The elections will be free, fair and transparent. We expect all contestants to accept the results and play their role in building a Kenya of the future.

Fellow Kenyans

We have urgent business with a bright future for our people. The countries of the world that have gotten rich in the last fifty years we have been independent, are countries that valued stability and economic performance.

They worked on their infrastructure. They made their education systems world class. They provided security to their population. They kept political conflict to a minimum, and focused most of their arguments on the economic strategies that should be undertaken. They were impatient with poverty and did not invite the lies of politicians who claimed that their solution was in the politics of division through lies and cynicism.

I want to let every Kenyan know that I will not allow anyone to drive our country into violence. We will fight such efforts with every legal and political tool at our disposal. We have not worked this hard as a people to be diverted to a useless and violent destination by individuals who have so little to offer.

I will also not allow anyone, foreign or domestic interfere with the will of the people. The days of playing games with this country are over. We are a proud African people, the fathers and mothers of the world. It is here on this continent that civilization was born, it is here where the diversity and cultural heritage is the greatest in the world. It is here that the world shall find an engine for growth and prosperity in our young and well educated population, and our abundance of resources.

It is how to ensure that this is done that sustains me and pushes me to make every effort for Kenyans. Let me tell you what I see in my mind’s eye whenever I think of what we are trying to build.

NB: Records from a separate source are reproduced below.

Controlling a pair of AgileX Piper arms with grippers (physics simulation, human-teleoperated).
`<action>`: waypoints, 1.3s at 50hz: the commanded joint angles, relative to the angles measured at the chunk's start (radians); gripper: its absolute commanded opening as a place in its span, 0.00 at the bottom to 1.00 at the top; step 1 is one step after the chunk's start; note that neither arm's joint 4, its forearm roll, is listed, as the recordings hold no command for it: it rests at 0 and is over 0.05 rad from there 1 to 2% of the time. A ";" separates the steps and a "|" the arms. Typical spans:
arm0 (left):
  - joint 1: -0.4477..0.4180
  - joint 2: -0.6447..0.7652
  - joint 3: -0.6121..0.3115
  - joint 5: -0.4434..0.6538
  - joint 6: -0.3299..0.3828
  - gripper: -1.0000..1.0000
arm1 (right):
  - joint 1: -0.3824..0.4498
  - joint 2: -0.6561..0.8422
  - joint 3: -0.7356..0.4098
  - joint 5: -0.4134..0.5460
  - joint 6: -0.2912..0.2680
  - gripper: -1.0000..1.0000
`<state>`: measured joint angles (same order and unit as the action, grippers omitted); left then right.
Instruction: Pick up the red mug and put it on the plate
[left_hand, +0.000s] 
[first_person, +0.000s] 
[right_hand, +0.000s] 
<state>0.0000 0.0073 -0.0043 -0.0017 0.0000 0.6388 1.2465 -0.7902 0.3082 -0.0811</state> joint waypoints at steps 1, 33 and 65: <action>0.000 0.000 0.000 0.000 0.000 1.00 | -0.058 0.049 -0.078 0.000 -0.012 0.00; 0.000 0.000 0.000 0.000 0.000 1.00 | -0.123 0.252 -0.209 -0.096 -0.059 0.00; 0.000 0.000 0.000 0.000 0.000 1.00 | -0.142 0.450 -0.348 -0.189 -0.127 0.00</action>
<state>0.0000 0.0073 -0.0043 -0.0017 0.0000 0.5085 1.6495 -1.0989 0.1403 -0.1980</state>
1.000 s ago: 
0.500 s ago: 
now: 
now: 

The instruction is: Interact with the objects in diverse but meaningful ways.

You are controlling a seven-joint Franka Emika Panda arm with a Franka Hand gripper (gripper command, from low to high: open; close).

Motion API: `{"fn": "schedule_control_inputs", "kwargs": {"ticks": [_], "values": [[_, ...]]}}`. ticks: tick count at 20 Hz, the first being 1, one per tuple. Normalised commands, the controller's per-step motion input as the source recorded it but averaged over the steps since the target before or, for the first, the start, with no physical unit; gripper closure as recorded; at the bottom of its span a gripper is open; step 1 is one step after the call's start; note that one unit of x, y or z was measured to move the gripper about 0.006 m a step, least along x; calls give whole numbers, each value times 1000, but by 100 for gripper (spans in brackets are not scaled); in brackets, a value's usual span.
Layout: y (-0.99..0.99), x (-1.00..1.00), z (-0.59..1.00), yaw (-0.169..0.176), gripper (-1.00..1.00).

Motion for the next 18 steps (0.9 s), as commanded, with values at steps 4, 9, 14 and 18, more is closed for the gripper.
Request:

A Kenya that is industrialized and where a decent job is available to anyone qualified and seeking it. We will be a Kenya whose people have the education to innovate, invent and deliver world class goods and services. We shall sustain our economic growth so that we shall rise into Africa’s leading destination for investment in manufacturing, logistics, tourism and education. We will be secure and an anchor for stability in a region that will have overcome its destructive conflicts.

None of this will come overnight. But considering how far we have come in the last four years, I know that we will make giant strides in the next few years. I will travel to every corner of this country in the coming months. I will listen to your concerns and work with you to make things better for you and your family. I invite all of you, and especially those in the opposition, to join me in the work of making our country continue to reach for its destiny of greatness.

2017 is our year of being honest and sober. Firm in not being swayed and exploited. And firm in taking strong steps to secure the safety of our citizens and their property. Elections come and go, but Kenya and our families remain. Together, we are strong. I wish you a 2017 of unity, of security and growing prosperity.